Однако теперь, когда вся поездка уходила в прошлое, погружалась на дно сундука вместе с оставленными обручальными кольцами, я думала о ней как о чем-то ненастоящем, похожем на заграничную, женевскую клубнику. Она отличалась от сладостной, блаженной духом, детской кулубники, в которой, не подозревая об этом, пребывала наша стеснительная хозяйка, выпросившая, грешным делом, стыдноватые и соблазнительные, початые тюбики с кремом. Глядя на косенькие хаты, стоявшие по обочине железнодорожного полотна, я живо представляла себе, как вечерами, закрывшись в тщательно выбеленной зале, она примется отворачивать крышечки, давить натруженными пальцами и, выдавив толику беловатого, втирать в ладони городскую забаву, посмеиваясь над городскими. "Ничего, - я думала, - этого соблазна надолго не хватит". Собирая кулубнику будущего года, которую я, по своим грехам, больше никогда не попробую, она глянет на ягоды по-хозяйски и пожалеет о том, что крем кончился и некого больше попросить.
ПОДАРОЧНЫЙ ГРОБ
Прежде я никогда не думала о том, какими, вообще, бывают гробы.
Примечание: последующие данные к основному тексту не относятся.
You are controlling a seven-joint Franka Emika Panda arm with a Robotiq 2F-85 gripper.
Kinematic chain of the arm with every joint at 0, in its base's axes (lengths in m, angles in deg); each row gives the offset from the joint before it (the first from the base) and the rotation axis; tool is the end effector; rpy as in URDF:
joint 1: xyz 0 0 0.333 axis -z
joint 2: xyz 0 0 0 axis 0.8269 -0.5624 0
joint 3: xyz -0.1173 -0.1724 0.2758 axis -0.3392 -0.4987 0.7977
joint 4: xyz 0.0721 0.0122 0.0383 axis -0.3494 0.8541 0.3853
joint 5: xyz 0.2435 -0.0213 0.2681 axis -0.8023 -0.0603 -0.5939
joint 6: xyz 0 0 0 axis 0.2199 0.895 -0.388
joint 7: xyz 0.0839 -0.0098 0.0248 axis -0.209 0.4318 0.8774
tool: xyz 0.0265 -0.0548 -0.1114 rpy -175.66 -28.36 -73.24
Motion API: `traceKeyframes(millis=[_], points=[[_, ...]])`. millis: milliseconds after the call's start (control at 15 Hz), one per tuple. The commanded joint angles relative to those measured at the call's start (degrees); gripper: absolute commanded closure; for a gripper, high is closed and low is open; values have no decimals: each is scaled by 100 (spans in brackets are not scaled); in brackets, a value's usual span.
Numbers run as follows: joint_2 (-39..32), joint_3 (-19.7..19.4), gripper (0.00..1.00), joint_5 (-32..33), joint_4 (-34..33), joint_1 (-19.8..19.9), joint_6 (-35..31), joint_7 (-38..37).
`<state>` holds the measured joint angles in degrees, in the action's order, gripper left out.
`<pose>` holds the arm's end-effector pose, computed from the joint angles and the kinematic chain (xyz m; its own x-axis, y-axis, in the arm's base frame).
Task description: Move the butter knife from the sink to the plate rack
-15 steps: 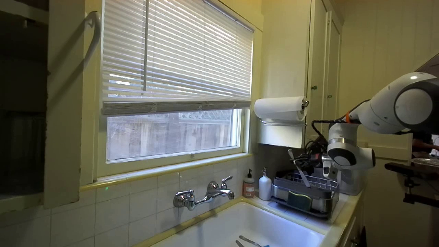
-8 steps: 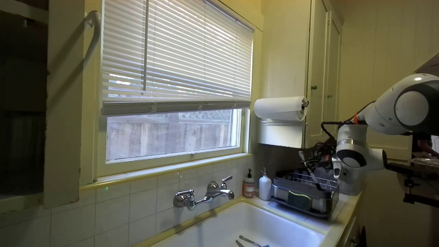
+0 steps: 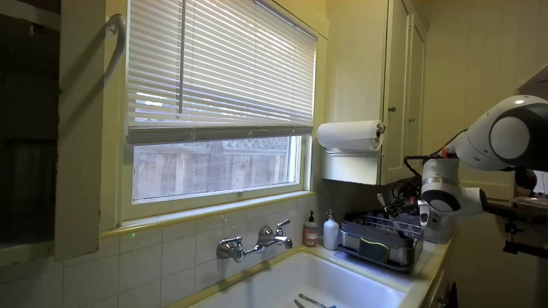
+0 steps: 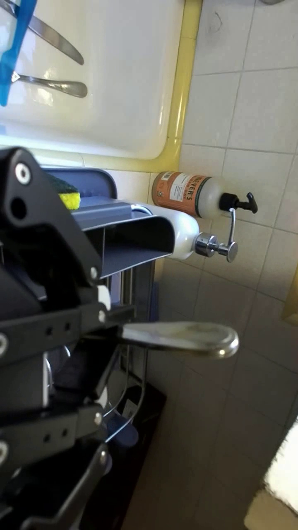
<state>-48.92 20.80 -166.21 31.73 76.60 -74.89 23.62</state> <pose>0.4886 -0.3818 0.4497 -0.3093 -0.3291 -0.8922 -0.0476 0.9424 -0.3312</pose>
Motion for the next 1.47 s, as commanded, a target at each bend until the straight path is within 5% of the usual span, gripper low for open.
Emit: traceKeyframes(millis=[0, 400, 600, 1067, 1333, 1400], points=[[-10, -4, 64, 383, -4, 37, -16, -477], [4, -22, 20, 851, -43, -4, -139, -849], [427, 53, 0, 1927, 265, -304, -616, -1066], [1248, 260, 0, 4855, 1413, -696, -615, -1727], [1357, 240, 0, 6389, 1723, -589, -338, -1741], [1115, 282, 0, 5810, 1397, -593, -423, -1677]])
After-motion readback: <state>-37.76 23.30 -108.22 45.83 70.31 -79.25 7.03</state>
Единственный, бабушкин, живший в моей памяти, был затянут мелким ситчиком, при дневном кладбищенском свете ставшим красноватым. Едва возвратившись, я окунулась в разговоры о цинковом, который вправляют во внешний - дубовый, тяжестью и назначением похожий на египетский саркофаг. Только так - в двойной защите цинка и дуба - полагается везти через границы: из Ватикана в Россию. Вокруг смерти завился странный разговор о том, что изношенное сердце отказало мгновенно, но не случайно: после чашечки кофе, поднесенной за папским завтраком. Говоривший опровергал нелепый слух, но услыхавшие повторяли, и слух обрастал подробностями, каждая из которых летела вперед и множила домыслы. Говорили, что переговоры вошли в заключительную стадию, дело шло о подписании соглашения, способного на высшем церковном уровне покончить с межконфессиональной напряженностью. Теперь, когда подписание сорвалось, все кто с облегчением, кто с разочарованием, - одинаково признавали тот факт, что в ближайшие десятилетия, если не случится чуда, Русская православная церковь не сумеет - в отсутствие владыки Никодима - найти того, кто смог бы говорить перед папским престолом и быть услышанным.